Have you ever actually worked with people on a coding project?
Yep! I've been in the industry for fifteen years, and you've almost certainly benefited from stuff I've worked on. But you're acting hostile, so I don't care to give you any more stalker fodder.
As far as I can tell, some of the worst people I've worked with were ① the judgmental, arrogant, abusive assholes; and ② people who had been victims of said assholes, and so had taken a "heads down gotta look busy" attitude out of fear and shame, instead of a transparent, work-together attitude.
Or to put it another way, ① the people whom you can't ask questions of, because they will call you an idiot and a waste of time; and ② the people who have been called idiots and wastes of time so much that they don't ask questions when they should.
The technical incompetents are straightforward to filter out. Tests like FizzBuzz weed out the people who claim that they can code but actually cannot. It's the attitude incompetents, the collaboration incompetents, — the ones who harm other people's capability rather than amplifying it — that are more worth worrying about.
(Oh, and everyone's code has to be double-checked.)
Also, stop downvoting comments that you also respond to. That's logically inconsistent — downvoting means something doesn't belong on the site, not that you disagree with it. If it doesn't belong on the site, then responding to it and continuing the conversation also doesn't belong.
That's logically inconsistent — downvoting means something doesn't belong on the site, not that you disagree with it
I don't think this follows. If a comment contains a glaring logical fallacy, I could consistently both downvote it and point out the flaw in the argument. Not claiming that's what's happening here, though.
I remember seeing a talk of the concept of privilege show up in the discussion thread on contrarian views.
Some discussion got started from "Feminism is a good thing.
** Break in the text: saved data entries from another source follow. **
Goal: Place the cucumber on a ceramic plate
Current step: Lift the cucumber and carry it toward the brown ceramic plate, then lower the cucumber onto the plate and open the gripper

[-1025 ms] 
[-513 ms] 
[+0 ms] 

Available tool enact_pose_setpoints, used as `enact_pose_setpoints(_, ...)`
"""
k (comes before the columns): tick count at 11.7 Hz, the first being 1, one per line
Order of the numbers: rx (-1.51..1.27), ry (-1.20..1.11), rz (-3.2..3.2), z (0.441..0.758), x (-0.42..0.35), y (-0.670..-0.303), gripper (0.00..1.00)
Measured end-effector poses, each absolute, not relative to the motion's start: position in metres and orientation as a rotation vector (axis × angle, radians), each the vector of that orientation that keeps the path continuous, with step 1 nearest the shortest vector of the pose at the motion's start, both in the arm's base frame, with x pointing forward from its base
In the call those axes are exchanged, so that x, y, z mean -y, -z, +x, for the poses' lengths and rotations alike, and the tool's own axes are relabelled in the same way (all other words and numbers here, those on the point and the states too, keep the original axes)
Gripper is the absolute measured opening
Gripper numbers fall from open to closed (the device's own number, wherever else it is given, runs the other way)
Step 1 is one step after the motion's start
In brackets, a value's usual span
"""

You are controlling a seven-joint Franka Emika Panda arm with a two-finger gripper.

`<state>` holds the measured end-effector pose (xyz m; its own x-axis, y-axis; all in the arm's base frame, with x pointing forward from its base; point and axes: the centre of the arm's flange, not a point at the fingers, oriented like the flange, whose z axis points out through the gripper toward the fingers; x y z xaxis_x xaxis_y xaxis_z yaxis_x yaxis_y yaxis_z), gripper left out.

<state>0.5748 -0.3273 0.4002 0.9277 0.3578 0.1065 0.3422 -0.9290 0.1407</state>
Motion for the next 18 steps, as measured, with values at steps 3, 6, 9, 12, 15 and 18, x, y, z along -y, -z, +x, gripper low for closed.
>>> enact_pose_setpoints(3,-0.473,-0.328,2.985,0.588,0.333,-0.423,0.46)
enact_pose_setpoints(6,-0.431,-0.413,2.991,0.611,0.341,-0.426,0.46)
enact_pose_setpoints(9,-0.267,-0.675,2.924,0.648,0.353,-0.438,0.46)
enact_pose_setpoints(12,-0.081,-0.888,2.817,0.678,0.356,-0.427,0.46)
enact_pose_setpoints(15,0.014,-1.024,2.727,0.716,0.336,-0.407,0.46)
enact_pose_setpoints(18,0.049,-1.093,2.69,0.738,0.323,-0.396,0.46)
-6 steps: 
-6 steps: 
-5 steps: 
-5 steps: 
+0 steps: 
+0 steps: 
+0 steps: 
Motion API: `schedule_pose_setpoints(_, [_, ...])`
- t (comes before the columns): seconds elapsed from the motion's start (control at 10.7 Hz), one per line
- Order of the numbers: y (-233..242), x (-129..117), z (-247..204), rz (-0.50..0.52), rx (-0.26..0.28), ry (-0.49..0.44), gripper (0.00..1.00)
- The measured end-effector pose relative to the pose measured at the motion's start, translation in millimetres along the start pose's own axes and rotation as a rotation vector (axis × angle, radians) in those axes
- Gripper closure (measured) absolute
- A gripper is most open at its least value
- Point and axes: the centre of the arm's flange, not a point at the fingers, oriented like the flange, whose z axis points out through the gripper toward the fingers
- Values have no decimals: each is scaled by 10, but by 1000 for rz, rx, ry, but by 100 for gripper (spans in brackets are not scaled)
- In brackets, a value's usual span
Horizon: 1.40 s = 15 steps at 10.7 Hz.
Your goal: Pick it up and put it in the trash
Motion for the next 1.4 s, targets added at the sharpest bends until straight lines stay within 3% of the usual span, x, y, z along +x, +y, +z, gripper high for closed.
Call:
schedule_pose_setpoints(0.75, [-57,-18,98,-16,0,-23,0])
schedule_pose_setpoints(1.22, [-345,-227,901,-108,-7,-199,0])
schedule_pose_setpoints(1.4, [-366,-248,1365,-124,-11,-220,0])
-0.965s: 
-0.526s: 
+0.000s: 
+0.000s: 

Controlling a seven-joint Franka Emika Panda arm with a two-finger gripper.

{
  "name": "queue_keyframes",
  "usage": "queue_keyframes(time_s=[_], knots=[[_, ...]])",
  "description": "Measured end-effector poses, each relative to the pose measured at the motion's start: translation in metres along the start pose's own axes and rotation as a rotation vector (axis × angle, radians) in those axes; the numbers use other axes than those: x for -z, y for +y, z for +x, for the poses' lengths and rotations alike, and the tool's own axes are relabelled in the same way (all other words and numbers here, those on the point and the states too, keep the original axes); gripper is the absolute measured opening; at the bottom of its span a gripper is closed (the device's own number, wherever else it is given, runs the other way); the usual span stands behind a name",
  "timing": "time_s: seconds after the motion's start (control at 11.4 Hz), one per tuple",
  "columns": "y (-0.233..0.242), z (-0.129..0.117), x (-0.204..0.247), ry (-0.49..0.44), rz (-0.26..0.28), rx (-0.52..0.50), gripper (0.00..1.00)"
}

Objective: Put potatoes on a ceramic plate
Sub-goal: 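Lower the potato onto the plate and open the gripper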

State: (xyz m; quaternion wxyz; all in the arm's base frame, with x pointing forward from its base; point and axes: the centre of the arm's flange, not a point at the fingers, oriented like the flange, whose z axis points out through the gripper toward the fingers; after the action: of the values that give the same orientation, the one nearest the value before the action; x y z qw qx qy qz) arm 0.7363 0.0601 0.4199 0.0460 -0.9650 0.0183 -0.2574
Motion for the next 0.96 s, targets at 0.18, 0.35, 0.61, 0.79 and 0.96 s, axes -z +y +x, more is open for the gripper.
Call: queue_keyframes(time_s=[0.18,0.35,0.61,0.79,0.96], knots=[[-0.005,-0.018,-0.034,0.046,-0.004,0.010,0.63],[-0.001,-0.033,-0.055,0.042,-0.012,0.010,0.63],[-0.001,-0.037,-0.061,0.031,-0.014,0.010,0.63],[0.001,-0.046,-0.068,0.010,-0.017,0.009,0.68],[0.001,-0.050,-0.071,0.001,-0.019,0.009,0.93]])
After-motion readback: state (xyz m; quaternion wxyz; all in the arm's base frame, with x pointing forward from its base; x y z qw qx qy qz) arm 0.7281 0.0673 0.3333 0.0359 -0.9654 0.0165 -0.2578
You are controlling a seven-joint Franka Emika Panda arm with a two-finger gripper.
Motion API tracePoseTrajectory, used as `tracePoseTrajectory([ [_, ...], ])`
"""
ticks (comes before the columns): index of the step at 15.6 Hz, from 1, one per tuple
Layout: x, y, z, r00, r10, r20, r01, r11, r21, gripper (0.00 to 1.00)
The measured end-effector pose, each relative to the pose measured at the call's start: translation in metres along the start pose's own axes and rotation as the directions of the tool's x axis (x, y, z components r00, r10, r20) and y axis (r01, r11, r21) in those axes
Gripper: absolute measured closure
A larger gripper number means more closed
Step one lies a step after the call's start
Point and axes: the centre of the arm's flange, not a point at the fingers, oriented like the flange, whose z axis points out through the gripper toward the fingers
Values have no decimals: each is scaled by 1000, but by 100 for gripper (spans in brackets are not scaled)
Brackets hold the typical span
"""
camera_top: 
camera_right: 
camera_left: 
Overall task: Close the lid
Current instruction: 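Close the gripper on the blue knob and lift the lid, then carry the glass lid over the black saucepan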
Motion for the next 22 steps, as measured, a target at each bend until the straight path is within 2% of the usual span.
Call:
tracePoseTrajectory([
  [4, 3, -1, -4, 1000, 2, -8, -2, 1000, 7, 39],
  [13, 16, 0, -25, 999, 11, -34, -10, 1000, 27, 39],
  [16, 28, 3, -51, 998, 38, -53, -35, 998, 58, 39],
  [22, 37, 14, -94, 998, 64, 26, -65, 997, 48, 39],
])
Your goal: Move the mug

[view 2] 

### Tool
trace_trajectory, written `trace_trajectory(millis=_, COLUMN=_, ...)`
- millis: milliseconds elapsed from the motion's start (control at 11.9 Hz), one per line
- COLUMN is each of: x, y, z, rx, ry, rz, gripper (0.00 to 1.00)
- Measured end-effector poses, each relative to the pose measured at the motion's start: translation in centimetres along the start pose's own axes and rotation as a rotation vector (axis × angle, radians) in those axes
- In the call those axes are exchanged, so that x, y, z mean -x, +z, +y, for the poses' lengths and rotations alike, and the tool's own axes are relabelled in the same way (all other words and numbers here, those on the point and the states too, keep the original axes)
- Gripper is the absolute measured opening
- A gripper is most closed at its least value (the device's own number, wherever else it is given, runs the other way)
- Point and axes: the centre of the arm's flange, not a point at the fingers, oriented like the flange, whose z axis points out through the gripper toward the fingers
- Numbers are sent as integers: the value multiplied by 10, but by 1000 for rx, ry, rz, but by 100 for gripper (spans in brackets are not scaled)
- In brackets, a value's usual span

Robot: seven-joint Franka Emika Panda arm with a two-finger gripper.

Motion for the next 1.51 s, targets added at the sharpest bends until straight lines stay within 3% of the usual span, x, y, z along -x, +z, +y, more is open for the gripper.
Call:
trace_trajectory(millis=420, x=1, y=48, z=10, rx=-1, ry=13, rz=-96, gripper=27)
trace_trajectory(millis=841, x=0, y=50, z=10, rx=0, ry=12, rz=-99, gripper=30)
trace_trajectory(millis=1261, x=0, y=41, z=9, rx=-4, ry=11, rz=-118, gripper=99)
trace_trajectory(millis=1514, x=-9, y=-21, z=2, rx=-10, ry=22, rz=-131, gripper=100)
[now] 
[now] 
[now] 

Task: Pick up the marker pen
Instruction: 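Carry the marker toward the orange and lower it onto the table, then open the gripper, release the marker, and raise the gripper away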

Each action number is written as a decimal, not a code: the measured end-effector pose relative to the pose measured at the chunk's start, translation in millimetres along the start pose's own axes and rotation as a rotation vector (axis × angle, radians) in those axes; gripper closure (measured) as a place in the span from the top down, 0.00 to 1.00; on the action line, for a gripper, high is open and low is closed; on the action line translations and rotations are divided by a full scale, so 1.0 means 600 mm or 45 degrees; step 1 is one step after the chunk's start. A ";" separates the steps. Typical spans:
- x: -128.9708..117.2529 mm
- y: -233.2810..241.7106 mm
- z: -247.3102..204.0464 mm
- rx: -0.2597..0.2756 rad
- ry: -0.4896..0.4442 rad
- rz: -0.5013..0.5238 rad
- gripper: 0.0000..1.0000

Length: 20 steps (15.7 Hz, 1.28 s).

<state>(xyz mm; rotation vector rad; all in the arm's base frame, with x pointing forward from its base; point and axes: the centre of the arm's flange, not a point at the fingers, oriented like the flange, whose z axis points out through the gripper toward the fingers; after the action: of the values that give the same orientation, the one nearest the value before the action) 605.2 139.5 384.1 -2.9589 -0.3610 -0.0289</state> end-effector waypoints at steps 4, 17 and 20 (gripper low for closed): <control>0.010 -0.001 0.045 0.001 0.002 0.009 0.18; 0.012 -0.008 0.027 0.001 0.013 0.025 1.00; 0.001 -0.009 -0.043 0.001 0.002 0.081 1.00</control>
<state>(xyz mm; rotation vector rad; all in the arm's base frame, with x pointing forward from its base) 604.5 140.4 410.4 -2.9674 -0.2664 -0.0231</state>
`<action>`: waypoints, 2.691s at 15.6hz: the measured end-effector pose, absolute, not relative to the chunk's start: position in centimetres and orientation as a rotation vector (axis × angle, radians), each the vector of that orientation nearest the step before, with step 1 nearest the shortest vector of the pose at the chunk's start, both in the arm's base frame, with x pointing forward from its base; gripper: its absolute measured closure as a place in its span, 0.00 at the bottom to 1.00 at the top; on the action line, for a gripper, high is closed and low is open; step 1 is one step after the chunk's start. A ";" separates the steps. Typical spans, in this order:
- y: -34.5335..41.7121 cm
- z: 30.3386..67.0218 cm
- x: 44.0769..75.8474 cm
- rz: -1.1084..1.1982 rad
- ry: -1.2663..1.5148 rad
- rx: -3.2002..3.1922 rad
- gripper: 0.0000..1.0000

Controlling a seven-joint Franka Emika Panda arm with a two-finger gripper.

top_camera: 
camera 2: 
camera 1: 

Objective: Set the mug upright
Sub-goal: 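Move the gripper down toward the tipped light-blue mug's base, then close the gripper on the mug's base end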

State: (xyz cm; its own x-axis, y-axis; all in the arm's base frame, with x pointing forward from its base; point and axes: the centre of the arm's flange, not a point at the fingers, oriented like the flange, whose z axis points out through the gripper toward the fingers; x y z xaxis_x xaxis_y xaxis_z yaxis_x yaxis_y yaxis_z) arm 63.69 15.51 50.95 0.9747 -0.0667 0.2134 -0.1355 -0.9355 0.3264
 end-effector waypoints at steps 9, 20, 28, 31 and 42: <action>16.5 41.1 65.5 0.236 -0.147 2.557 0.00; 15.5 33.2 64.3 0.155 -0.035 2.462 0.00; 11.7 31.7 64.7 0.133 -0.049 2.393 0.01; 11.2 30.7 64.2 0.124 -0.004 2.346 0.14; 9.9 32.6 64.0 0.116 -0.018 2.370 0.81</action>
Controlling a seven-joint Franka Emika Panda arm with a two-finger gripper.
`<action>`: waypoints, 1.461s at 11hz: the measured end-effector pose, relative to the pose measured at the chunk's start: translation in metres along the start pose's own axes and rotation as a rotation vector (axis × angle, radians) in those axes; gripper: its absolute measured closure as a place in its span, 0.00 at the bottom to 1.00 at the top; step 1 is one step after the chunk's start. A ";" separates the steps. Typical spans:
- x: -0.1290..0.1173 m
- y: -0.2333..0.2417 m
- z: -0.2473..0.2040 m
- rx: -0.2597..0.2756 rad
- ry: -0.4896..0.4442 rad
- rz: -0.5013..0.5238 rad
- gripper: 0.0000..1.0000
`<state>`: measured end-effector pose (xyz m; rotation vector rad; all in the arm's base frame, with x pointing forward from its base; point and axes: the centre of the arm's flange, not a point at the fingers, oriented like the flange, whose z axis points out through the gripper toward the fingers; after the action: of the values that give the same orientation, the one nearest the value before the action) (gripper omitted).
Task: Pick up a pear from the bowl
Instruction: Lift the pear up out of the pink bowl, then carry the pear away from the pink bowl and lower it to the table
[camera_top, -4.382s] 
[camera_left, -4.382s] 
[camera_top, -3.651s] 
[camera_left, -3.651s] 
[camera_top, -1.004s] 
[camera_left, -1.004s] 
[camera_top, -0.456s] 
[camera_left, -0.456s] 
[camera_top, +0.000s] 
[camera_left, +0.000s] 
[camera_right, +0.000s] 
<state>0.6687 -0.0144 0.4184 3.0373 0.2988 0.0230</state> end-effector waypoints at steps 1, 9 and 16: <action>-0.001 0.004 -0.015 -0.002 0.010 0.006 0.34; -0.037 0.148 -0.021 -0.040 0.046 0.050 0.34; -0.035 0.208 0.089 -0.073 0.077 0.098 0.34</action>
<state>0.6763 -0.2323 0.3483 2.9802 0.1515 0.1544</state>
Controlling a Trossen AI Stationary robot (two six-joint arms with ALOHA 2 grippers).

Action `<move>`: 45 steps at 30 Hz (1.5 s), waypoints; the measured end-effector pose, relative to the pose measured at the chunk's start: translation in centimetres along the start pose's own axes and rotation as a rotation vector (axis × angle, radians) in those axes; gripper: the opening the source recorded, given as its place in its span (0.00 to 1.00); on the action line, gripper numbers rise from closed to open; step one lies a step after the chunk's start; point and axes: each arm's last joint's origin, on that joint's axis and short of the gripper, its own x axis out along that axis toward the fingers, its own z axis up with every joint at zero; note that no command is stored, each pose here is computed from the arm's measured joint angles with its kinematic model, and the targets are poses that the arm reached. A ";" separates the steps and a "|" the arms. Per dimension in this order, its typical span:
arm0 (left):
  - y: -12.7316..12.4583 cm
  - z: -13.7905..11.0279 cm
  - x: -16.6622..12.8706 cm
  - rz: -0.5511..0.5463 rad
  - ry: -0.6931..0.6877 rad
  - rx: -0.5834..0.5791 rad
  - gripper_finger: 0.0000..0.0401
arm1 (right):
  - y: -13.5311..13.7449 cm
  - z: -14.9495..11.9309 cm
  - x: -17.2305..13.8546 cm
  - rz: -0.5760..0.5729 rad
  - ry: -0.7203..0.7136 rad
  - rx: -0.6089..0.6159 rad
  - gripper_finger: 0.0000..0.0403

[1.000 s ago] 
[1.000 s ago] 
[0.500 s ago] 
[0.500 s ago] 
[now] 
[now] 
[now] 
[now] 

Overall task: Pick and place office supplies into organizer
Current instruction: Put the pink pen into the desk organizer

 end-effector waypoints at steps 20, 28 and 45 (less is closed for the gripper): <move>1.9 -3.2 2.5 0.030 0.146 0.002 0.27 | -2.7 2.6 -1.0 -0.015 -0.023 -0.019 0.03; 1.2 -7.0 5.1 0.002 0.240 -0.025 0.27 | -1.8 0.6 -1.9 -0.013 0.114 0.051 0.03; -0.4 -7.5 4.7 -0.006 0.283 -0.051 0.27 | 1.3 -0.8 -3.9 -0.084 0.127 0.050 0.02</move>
Privilege is real."
This is an article that presents some of those ideas in a way that might be approachable for LW.
http://curt-rice.com/quotas-microaggression-and-meritocracy/
One of the ideas I take out of this is that these issues can be examined as the result of unconscious cognitive bias. IE sexism isn't the result of any conscious thought, but can be the result as a failure mode where we don't rationality correctly in these social situations.
Of course a broad view of these issues exist, and many people have different ways of looking at these issues, but I think it would be good to focus on the case presented in this article rather than your other associations.